What you need to do
Omitting all images, give the entries that follow again exactly as they read.

Segment Start: Records provided

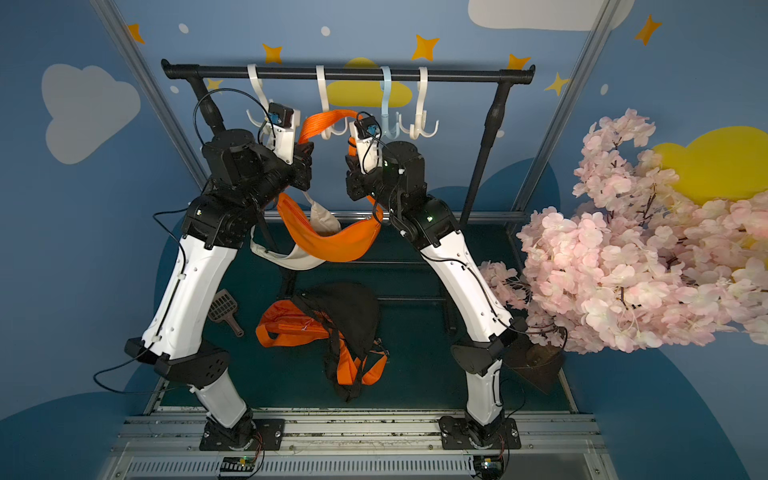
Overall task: Hang the bag on a hook
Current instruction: Hang the bag on the hook.
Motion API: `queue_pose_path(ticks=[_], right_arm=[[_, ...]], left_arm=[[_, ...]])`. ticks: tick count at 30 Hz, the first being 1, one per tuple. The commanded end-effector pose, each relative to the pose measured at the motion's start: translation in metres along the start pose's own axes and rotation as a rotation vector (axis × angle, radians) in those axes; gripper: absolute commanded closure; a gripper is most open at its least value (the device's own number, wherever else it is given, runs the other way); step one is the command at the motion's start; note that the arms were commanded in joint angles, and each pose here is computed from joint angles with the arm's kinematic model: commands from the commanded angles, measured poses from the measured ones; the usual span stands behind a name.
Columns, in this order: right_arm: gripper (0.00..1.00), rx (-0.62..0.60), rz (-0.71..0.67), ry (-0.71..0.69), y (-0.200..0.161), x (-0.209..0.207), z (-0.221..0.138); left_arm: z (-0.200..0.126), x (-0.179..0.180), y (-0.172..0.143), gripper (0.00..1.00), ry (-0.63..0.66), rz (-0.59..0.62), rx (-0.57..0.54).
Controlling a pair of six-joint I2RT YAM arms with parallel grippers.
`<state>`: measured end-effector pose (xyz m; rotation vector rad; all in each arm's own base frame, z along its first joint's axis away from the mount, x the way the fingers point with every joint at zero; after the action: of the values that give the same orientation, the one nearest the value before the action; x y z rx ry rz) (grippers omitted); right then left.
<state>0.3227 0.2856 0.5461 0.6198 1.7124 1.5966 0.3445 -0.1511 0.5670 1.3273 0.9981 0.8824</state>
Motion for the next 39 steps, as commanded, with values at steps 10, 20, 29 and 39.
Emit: queue_pose_path(ticks=[10, 20, 29, 39], right_arm=[[1.0, -0.063, 0.026, -0.021, 0.005, 0.001, 0.014], [1.0, 0.007, 0.021, 0.006, -0.01, 0.006, 0.021], [1.0, 0.065, 0.018, 0.034, -0.026, 0.011, 0.021], [0.88, 0.087, 0.02, 0.076, -0.037, 0.015, 0.012]], left_arm=[[0.0, 0.013, 0.014, 0.96, -0.027, -0.094, -0.05], [0.018, 0.029, -0.009, 0.96, 0.014, -0.144, 0.055], [0.02, 0.029, -0.022, 0.92, -0.039, -0.152, 0.114], [-0.013, 0.018, -0.029, 0.44, -0.207, -0.099, -0.046]])
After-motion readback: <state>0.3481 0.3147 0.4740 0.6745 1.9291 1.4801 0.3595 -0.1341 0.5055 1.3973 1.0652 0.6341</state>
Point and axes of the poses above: each gripper's point midway between its finger pads, its own z axis out along the fingers, its own x axis along the line the jaws close on, y = z × x, the point moved 10 cm from there along -z, back along the fingers, and after that the axes turned 11 degrees about -z, right-handed, at the moved point
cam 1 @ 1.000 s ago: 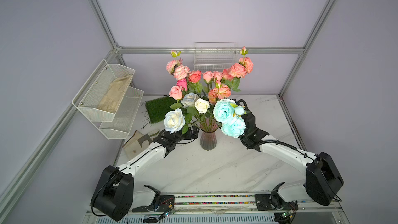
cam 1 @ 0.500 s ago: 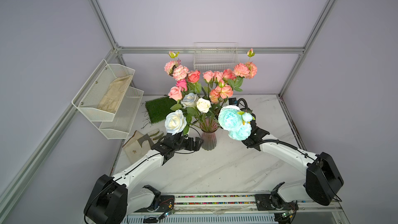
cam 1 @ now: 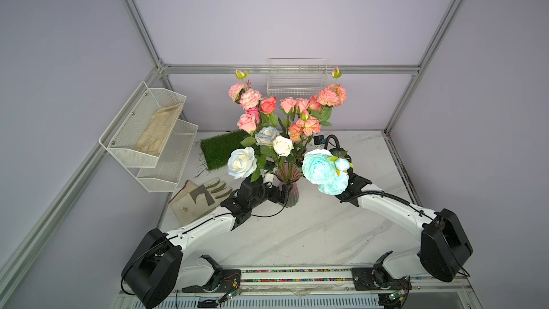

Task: Pick out pink flowers from the vase
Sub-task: Pick up the vase from the center of the board.

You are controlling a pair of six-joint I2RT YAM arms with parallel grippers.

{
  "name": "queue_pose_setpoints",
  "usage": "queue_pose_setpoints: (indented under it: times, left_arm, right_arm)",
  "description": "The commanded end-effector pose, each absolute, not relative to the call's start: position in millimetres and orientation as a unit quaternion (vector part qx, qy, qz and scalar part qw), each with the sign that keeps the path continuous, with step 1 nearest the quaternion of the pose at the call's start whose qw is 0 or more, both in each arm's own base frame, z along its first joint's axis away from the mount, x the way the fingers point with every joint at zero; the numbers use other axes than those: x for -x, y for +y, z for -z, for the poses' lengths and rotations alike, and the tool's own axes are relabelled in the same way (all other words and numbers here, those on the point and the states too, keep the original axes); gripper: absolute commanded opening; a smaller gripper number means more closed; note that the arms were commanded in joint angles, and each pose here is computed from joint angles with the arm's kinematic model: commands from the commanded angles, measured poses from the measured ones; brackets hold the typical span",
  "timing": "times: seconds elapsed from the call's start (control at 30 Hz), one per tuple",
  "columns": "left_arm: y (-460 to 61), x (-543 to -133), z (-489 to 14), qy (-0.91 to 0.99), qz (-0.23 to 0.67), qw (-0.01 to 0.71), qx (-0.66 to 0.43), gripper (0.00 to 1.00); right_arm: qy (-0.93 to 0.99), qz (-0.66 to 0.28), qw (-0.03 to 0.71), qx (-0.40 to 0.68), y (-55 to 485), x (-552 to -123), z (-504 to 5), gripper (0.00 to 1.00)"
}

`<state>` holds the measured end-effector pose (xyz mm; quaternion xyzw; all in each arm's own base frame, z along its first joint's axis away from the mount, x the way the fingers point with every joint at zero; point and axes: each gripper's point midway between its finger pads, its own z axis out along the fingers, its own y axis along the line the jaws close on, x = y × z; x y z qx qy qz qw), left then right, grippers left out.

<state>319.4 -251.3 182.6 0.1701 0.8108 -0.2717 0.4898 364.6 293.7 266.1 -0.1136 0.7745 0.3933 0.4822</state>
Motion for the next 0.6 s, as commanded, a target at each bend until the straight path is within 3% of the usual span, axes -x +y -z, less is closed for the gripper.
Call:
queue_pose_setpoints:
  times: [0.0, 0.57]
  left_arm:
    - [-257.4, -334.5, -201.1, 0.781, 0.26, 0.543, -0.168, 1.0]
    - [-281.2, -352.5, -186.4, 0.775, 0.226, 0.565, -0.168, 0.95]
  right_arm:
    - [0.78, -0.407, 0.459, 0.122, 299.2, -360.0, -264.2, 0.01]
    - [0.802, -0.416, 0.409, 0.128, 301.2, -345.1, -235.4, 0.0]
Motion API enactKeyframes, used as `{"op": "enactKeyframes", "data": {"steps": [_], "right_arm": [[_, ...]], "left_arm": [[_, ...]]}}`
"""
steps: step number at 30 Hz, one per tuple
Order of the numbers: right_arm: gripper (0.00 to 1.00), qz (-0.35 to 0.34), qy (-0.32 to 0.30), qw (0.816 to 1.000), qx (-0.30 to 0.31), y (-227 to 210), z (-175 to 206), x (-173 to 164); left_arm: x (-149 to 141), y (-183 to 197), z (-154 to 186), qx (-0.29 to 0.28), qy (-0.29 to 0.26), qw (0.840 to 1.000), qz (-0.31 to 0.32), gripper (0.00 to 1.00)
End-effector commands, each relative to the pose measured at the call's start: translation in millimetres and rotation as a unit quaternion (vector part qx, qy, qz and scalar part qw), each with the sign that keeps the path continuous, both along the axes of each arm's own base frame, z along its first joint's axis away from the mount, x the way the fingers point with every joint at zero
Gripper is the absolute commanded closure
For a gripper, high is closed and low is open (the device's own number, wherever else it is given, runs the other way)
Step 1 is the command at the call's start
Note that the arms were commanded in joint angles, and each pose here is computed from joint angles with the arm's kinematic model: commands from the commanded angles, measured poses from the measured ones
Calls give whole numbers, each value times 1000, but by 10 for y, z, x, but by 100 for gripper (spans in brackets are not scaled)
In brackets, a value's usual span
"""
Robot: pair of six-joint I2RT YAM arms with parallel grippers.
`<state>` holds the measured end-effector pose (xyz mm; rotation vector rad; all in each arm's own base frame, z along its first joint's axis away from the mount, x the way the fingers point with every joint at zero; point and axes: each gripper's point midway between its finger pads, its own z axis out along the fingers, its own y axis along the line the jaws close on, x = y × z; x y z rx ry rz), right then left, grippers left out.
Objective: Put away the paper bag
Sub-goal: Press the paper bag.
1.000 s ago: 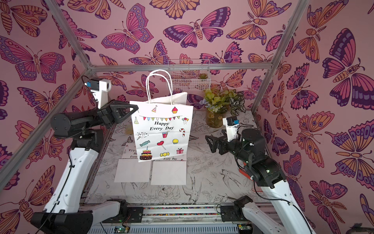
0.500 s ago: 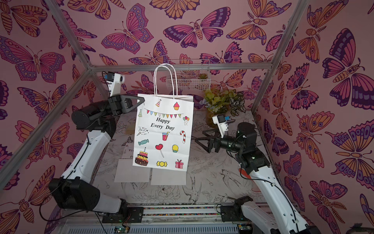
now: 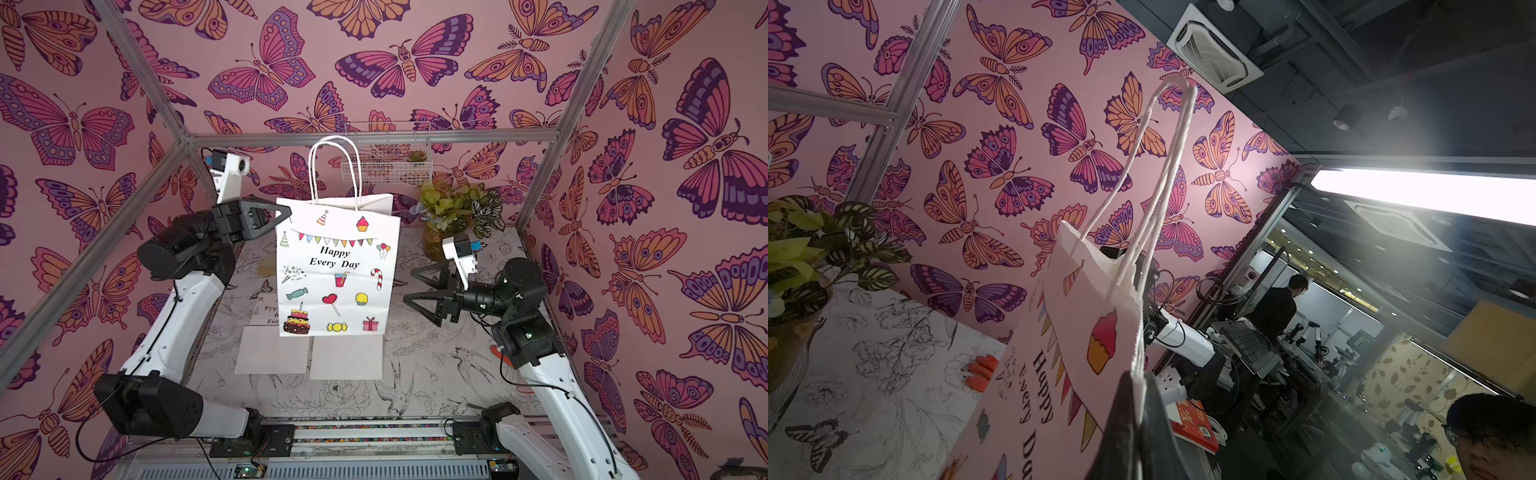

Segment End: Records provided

Response
Overall task: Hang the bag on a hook
Current instruction: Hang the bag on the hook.
Motion API: `queue_pose_path(ticks=[_], right_arm=[[_, ...]], left_arm=[[_, ...]])`. ticks: tick count at 30 Hz, the first being 1, one per tuple. The commanded end-effector pose, each relative to the pose measured at the motion's start: translation in metres along the start pose's own axes and rotation as a rotation vector (axis × angle, radians) in those axes; gripper: absolute commanded closure; a gripper is most open at its least value (the device's own number, wherever else it is given, runs the other way); step one is the command at the motion's start; note that the arms were commanded in joint angles, and each pose here is computed from joint angles with the arm's kinematic model: commands from the commanded angles, measured poses from the measured ones; the usual span stands behind a name.
Columns, in this order: right_arm: gripper (0.00..1.00), rx (-0.62..0.60), rz (-0.71..0.67), ry (-0.71..0.69), y (-0.200..0.161), x (-0.209..0.207), z (-0.221..0.138); left_arm: z (-0.200..0.126), x (-0.179..0.180), y (-0.172..0.143), gripper (0.00..1.00), ry (-0.63..0.66), rz (-0.59..0.62), rx (-0.57..0.54).
Controlling a pair of six-joint I2RT YAM arms with parallel grippers.
`<state>`: measured end-effector pose (xyz m; rotation vector rad; all in each arm's own base frame, z along its first joint's axis away from the mount, x the way the fingers point with every joint at zero; after the action: of the values that give the same orientation, the one nearest the value before the action; x y z rx ry rz) (grippers omitted); right then left.
<state>0.3227 0.2856 0.5461 0.6198 1.7124 1.5966 0.3445 -0.1511 0.5670 1.3273 0.9981 0.8824</state>
Motion for the next 39 steps, as commanded, with values at steps 10, 20, 29 and 39.
Emit: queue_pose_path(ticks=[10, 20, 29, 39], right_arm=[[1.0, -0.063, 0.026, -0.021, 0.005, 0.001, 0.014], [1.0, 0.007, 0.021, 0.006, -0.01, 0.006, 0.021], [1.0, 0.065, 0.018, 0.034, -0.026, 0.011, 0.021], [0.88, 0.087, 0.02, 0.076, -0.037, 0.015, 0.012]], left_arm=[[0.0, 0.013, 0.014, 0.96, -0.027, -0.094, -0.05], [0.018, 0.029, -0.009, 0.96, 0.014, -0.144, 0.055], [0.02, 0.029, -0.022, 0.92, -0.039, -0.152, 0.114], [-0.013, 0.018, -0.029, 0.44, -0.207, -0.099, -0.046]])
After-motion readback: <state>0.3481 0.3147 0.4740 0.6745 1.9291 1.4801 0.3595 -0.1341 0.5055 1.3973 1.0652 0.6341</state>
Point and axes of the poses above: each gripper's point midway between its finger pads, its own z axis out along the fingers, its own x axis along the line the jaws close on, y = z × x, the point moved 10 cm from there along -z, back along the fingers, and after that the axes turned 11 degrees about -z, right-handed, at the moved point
cam 1 @ 1.000 s ago: 
cam 1 @ 0.500 s ago: 
cam 1 @ now: 

Task: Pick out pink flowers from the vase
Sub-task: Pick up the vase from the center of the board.

You are controlling a pair of six-joint I2RT YAM arms with parallel grippers.

{
  "name": "queue_pose_setpoints",
  "usage": "queue_pose_setpoints: (indented under it: times, left_arm, right_arm)",
  "description": "The commanded end-effector pose, each absolute, not relative to the call's start: position in millimetres and orientation as a unit quaternion (vector part qx, qy, qz and scalar part qw), each with the sign that keeps the path continuous, with step 1 nearest the quaternion of the pose at the call's start whose qw is 0 or more, both in each arm's own base frame, z along its first joint's axis away from the mount, x the way the fingers point with every joint at zero; the numbers use other axes than those: x for -x, y for +y, z for -z, for the poses' lengths and rotations alike, and the tool's own axes are relabelled in the same way (all other words and numbers here, those on the point and the states too, keep the original axes); gripper: absolute commanded opening; a smaller gripper number means more closed; note that the arms were commanded in joint angles, and each pose here is computed from joint angles with the arm's kinematic model: commands from the commanded angles, measured poses from the measured ones; brackets hold the typical span",
  "timing": "times: seconds elapsed from the call's start (control at 30 Hz), one per tuple",
  "columns": "left_arm: y (-460 to 61), x (-543 to -133), z (-489 to 14), qy (-0.91 to 0.99), qz (-0.23 to 0.67), qw (-0.01 to 0.71), qx (-0.66 to 0.43), gripper (0.00 to 1.00); right_arm: qy (-0.93 to 0.99), qz (-0.66 to 0.28), qw (-0.03 to 0.71), qx (-0.40 to 0.68), y (-55 to 485), x (-552 to -123), z (-504 to 5), gripper (0.00 to 1.00)"
}

`<state>` holds the measured end-effector pose (xyz mm; quaternion xyzw; all in each arm's own base frame, z along its first joint's axis away from the mount, x the way the fingers point with every joint at zero; point and axes: each gripper's point midway between its finger pads, its own z axis out along the fingers, its own y axis along the line the jaws close on, x = y × z; x y z qx qy qz qw), left then right, grippers left out.

<state>319.4 -251.3 182.6 0.1701 0.8108 -0.2717 0.4898 364.6 293.7 266.1 -0.1136 0.7745 0.3933 0.4822</state>
Motion for the next 0.6 s, as commanded, a target at each bend until the straight path is within 3% of the usual span, axes -x +y -z, less is closed for the gripper.
Call:
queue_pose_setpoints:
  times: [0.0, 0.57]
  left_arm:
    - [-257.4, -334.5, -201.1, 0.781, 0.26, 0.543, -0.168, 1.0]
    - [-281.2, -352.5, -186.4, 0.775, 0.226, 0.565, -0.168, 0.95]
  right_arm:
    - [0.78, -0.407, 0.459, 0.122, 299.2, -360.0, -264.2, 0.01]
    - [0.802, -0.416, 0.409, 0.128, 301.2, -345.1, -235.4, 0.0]
Motion API enactKeyframes, used as `{"op": "enactKeyframes", "data": {"steps": [_], "right_arm": [[_, ...]], "left_arm": [[_, ...]]}}`
"""
steps: step number at 30 Hz, one per tuple
Order of the numbers: right_arm: gripper (0.00 to 1.00), qz (-0.35 to 0.34), qy (-0.32 to 0.30), qw (0.816 to 1.000), qx (-0.30 to 0.31), y (-227 to 210), z (-175 to 206), x (-173 to 164); left_arm: x (-149 to 141), y (-183 to 197), z (-154 to 186), qx (-0.29 to 0.28), qy (-0.29 to 0.26), qw (0.840 to 1.000), qz (-0.31 to 0.32), gripper (0.00 to 1.00)
End-effector commands, each relative to the pose measured at the call's start: translation in millimetres and rotation as a unit quaternion (vector part qx, qy, qz and scalar part qw), each with the sign that keeps the path continuous, both along the axes of each arm's own base frame, z along its first joint's axis away from the mount, x the way the fingers point with every joint at zero
Gripper is the absolute commanded closure
For a gripper, high is closed and low is open (the device's own number, wherever else it is given, runs the other way)
Step 1 is the command at the call's start
Note that the arms were commanded in joint angles, and each pose here is computed from joint angles with the arm's kinematic model: commands from the commanded angles, measured poses from the measured ones
Calls give whole numbers, each value times 1000, but by 10 for y, z, x, but by 100 for gripper (spans in brackets are not scaled)
In brackets, a value's usual span
"""
Robot: pair of six-joint I2RT YAM arms with parallel grippers.
`<state>` holds the measured end-effector pose (xyz mm; rotation vector rad; all in each arm's own base frame, z along its first joint's axis away from the mount, x the way the fingers point with every joint at zero; point and axes: each gripper's point midway between its finger pads, its own z axis out along the fingers, its own y axis along the line the jaws close on, x = y × z; x y z rx ry rz), right then left, grippers left out.
Objective: Put away the paper bag
Sub-goal: Press the paper bag.
1.000 s ago: 
0.500 s ago: 
now: 

Work on this exercise is now finished.